Open xvr-hlt opened 2 weeks ago

xvr-hlt commented 2 weeks ago

Describe the bug

If I create a pa.DataFrameSchema with a pa.Column(bool, nullable=True), I expect something of the form [None, True] to pass validation, but it does not.

Code Sample, a copy-pastable example

import pandas as pd
import pandera as pa

pa.DataFrameSchema({'x': pa.Column(bool, nullable=True)})(pd.DataFrame({'x': [True, None]}))
>>> ...
>>> SchemaError: expected series 'x' to have type bool, got object

Expected behavior

This should pass validation.

Nick-Seinsche commented 2 weeks ago

Hi @xvr-hlt, this is not a bug. python None is not a bool, therefore pandas converts that series to object which causes the schema validation to fail. Instead you may want to use the pandas nullable boolean dtype:

pa.DataFrameSchema({"x": pa.Column(pd.BooleanDtype, nullable=True)})(
    pd.DataFrame({"x": [True, pd.NA]}, dtype="boolean")
)

edit: You can also replace pd.NA by None because you give the dtype here explicitly and pandas converts None to pd.NA for you.

xvr-hlt commented 2 weeks ago

I understand that None is not a bool, what was confusing to me is that None was invalid for a field with nullable = True.

Additionally, this behaviour is inconsistent: with a str field, None is valid input where nullable=True:

import pandas as pd
import pandera as pa

pa.DataFrameSchema({'x': pa.Column(str, nullable=True)})(pd.DataFrame({'x': ["abc", None]}))

Passes without fail.

Nick-Seinsche commented 1 week ago

Regarding your second point: Yes, this again is due to pandas. The series of your DataFrame is dtype object. Both "abc" and None are objects and since nullable=True, None is allowed so the test passes.

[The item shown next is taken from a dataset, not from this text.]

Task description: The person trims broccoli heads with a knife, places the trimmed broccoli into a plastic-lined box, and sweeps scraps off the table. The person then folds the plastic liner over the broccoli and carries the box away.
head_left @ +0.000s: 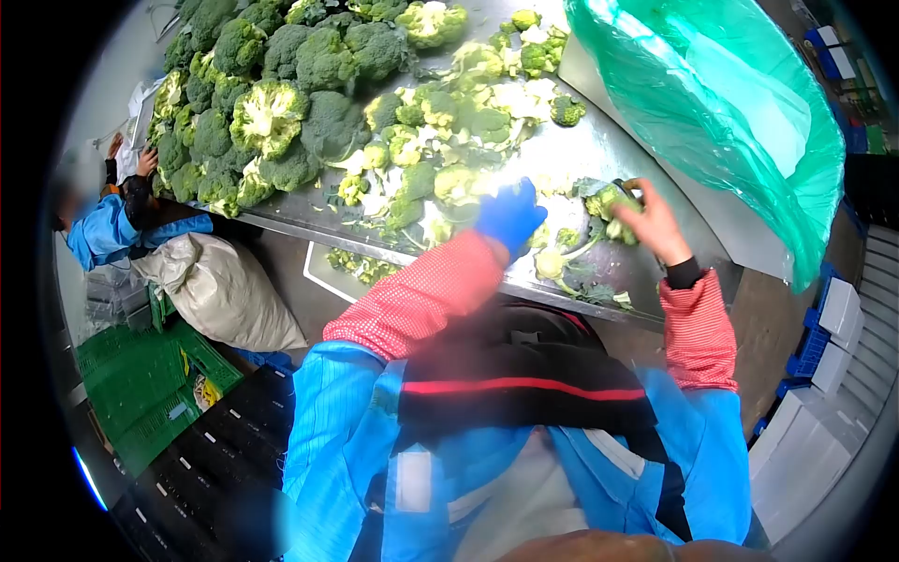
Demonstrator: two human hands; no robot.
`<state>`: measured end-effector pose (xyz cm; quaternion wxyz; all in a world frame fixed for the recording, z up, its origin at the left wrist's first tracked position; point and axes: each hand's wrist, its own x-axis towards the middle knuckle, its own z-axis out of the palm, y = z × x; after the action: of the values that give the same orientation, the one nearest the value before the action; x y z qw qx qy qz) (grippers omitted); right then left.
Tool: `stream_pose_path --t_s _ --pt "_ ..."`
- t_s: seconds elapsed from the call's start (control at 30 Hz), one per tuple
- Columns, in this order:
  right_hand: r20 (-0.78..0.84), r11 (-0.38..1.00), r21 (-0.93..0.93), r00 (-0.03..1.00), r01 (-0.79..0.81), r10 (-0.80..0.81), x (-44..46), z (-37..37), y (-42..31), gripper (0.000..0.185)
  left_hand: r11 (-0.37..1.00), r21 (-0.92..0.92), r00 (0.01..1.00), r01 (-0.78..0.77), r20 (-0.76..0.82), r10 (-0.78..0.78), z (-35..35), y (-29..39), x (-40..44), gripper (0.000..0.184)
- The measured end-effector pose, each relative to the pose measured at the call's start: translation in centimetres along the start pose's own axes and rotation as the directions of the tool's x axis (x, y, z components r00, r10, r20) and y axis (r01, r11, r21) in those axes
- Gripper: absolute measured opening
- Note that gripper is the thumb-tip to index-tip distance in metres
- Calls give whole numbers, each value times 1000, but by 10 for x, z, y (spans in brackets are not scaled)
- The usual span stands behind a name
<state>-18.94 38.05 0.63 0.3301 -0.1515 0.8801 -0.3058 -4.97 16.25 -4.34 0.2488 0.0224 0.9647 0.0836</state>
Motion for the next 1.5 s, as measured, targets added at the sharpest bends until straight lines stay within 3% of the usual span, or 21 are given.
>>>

Regading your first point: The test doesnt fail because nullable = True "doesnt work". Its because you specify the column to be dtype bool, but the dataframe you pass into the schema check has column dtype object so the validation fails.

cosmicBboy commented 22 hours ago

@xvr-hlt dealing with null with the default numpy types is a pain, I'd recommend using the pandas-native nullable dtype:

pandera's design choice is to delegate behavior to the underlying dataframe library, in this case it inherits the datatype behavior of pandas: have a boolean and None value in a column will be interpreted by pandas as having an object dtype.